**PROBLEM STATEMENT:**
Please print the entries below exactly, from the line with "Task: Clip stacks" through the line with "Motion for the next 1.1", including both of those lines and leaving out all others.
═══ LISTED ENTRIES ═══
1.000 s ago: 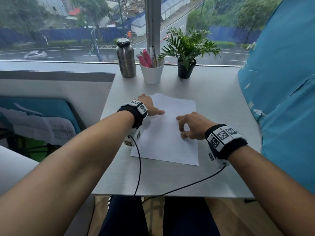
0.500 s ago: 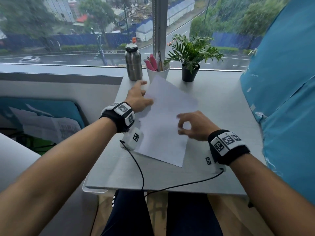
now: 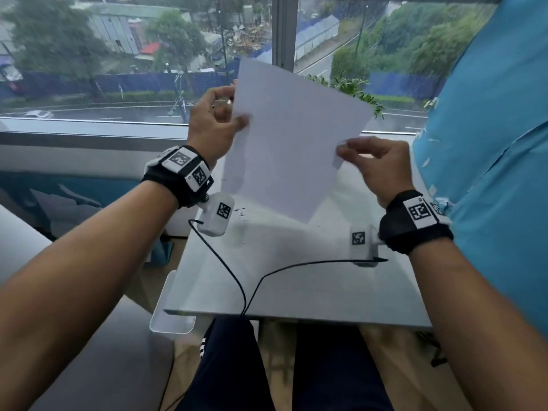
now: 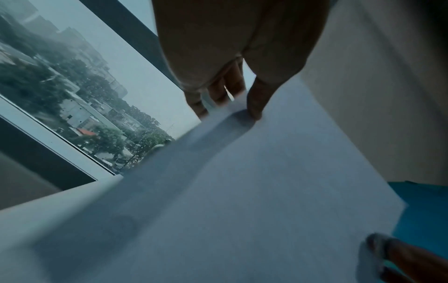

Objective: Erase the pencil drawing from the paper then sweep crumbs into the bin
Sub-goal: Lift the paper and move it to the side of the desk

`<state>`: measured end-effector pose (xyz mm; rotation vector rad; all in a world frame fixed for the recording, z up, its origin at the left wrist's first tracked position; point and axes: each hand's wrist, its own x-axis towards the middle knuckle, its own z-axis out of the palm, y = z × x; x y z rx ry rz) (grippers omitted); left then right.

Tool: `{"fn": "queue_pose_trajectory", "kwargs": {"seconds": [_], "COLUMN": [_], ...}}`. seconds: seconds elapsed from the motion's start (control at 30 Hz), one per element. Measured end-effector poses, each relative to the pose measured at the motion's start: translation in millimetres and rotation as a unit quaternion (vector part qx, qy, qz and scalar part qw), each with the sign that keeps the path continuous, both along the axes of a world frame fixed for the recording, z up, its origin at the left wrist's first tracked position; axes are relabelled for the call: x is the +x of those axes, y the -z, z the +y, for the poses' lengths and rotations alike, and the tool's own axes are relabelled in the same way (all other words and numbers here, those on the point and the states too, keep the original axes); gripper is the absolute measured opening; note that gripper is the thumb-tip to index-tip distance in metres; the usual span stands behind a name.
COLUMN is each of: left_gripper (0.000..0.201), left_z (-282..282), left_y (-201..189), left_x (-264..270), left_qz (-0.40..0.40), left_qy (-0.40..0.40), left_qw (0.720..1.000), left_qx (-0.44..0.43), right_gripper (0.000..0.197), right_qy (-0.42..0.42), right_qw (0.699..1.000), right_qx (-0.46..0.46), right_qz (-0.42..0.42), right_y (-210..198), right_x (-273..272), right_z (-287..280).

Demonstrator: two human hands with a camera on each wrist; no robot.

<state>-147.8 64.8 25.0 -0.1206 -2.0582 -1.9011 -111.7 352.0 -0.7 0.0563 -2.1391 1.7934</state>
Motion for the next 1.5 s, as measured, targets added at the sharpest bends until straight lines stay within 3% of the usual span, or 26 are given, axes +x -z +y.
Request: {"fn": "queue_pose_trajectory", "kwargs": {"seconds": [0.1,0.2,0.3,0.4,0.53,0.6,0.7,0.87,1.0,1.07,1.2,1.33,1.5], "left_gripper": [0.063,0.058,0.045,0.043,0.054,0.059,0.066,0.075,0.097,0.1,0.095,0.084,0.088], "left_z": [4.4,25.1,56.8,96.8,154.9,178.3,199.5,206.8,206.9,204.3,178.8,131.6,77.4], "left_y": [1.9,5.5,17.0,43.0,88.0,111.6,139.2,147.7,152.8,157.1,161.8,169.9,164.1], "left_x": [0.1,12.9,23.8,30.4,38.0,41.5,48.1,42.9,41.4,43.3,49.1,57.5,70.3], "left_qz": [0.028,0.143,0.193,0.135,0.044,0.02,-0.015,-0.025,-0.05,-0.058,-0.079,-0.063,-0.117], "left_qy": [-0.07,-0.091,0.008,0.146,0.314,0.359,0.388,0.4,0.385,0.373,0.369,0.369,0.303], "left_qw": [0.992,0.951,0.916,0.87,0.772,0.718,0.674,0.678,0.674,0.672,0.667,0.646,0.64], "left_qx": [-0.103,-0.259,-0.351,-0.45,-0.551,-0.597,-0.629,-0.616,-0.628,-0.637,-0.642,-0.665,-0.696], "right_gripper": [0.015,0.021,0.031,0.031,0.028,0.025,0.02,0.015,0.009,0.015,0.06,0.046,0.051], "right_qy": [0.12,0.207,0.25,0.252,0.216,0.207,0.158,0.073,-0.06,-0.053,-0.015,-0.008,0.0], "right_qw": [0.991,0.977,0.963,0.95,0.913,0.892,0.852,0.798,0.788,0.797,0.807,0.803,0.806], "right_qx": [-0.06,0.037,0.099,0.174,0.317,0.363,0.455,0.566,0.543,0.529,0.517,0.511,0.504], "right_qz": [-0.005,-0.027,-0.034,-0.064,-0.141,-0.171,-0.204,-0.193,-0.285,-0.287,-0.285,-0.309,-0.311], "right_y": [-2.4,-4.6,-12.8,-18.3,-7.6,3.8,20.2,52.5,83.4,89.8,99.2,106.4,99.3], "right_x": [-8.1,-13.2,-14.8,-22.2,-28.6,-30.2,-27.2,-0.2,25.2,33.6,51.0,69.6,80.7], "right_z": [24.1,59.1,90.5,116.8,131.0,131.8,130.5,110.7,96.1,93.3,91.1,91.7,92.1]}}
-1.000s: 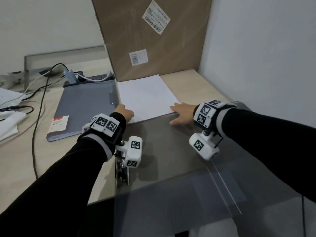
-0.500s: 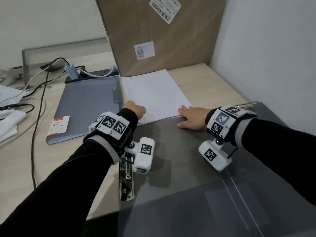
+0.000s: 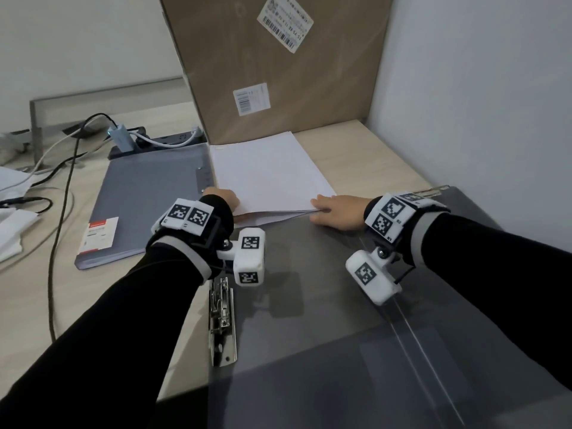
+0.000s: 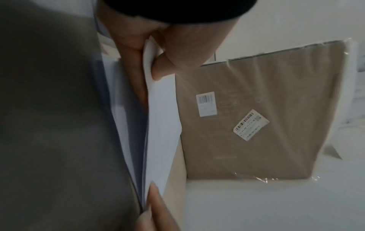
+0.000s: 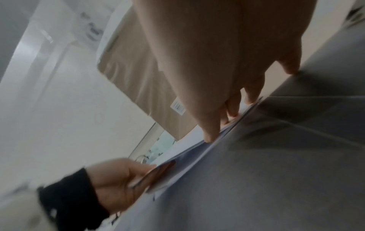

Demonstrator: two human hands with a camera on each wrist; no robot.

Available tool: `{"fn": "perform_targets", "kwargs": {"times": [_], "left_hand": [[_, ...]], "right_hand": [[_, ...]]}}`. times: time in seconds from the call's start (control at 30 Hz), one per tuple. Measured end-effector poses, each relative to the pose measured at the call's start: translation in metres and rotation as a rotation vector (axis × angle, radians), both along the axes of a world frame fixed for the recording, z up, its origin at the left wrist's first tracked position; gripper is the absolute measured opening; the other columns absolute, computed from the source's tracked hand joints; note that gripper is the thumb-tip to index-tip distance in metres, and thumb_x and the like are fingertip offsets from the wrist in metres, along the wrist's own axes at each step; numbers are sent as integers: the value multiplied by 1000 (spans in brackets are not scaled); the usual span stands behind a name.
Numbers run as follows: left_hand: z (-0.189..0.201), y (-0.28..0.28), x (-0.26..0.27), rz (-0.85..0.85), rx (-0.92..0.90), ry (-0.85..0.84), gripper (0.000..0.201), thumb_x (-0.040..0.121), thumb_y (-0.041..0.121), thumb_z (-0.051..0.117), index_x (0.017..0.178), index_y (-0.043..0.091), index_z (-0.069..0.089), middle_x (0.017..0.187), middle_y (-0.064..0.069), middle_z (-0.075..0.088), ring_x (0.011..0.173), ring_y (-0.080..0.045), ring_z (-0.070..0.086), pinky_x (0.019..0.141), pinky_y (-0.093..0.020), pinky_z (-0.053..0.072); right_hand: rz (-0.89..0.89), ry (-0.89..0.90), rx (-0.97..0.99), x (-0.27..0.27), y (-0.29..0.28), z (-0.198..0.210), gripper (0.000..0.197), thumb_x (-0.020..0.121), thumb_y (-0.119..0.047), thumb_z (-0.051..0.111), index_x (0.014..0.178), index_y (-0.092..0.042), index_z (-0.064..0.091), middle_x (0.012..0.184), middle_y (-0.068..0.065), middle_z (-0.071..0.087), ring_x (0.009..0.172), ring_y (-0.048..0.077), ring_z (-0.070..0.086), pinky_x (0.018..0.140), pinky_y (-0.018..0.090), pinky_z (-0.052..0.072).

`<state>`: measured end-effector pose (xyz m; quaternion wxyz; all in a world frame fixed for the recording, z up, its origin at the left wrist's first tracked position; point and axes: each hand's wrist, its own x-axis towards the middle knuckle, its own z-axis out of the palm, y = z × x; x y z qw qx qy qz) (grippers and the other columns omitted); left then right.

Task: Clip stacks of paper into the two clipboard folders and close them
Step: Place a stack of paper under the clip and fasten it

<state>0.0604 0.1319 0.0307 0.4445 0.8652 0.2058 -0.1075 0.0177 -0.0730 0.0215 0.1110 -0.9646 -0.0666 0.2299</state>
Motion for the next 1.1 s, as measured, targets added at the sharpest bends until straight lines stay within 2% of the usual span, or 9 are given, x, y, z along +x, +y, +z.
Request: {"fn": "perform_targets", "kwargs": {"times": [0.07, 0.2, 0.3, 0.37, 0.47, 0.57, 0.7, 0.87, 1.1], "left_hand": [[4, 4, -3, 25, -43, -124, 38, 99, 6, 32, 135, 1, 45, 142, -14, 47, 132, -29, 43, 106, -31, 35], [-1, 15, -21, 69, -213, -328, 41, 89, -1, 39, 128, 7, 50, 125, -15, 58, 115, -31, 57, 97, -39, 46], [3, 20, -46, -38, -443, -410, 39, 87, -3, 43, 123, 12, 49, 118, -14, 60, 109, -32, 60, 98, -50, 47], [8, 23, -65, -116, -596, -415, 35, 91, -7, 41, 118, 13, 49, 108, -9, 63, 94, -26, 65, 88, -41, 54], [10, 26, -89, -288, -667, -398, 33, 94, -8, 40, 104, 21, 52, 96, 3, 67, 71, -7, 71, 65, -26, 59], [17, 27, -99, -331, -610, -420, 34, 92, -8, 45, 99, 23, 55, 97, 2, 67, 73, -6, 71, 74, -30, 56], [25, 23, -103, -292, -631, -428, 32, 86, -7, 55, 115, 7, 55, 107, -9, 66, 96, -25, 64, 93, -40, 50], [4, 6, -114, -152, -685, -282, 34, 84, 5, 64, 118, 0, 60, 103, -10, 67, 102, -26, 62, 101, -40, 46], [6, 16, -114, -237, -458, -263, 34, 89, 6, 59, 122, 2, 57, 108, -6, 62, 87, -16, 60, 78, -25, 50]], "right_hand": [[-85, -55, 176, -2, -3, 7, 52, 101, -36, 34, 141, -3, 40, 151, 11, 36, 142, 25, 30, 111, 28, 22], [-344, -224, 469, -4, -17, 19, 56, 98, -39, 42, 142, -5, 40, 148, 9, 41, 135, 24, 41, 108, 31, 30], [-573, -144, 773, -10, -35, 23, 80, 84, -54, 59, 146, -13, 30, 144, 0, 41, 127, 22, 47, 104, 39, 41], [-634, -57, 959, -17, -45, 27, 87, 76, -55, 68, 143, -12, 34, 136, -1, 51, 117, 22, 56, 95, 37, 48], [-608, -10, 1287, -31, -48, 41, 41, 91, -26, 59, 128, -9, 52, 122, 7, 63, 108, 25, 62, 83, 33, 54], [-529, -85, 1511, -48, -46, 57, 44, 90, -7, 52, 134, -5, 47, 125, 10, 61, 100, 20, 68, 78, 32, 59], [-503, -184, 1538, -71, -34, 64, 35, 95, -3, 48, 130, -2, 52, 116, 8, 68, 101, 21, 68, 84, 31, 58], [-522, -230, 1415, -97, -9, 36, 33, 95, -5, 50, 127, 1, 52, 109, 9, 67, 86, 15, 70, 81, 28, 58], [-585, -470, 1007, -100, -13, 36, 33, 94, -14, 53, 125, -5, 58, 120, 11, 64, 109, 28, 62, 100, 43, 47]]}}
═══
**OUTPUT BELOW:**
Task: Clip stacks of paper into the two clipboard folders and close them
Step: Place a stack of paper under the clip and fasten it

<state>0.0604 0.1319 0.0307 0.4445 0.8652 0.2058 -0.1075 0.0177 -0.0730 0.0215 0.1110 -0.9646 -0.0666 0.2299</state>
Motion for the next 1.1 s, as measured, targets added at the sharpest bends until straight lines stay within 2% of the usual span, or 9 are given, x, y, z along +x, +y, +z.

The output is finished, and nothing else is needed.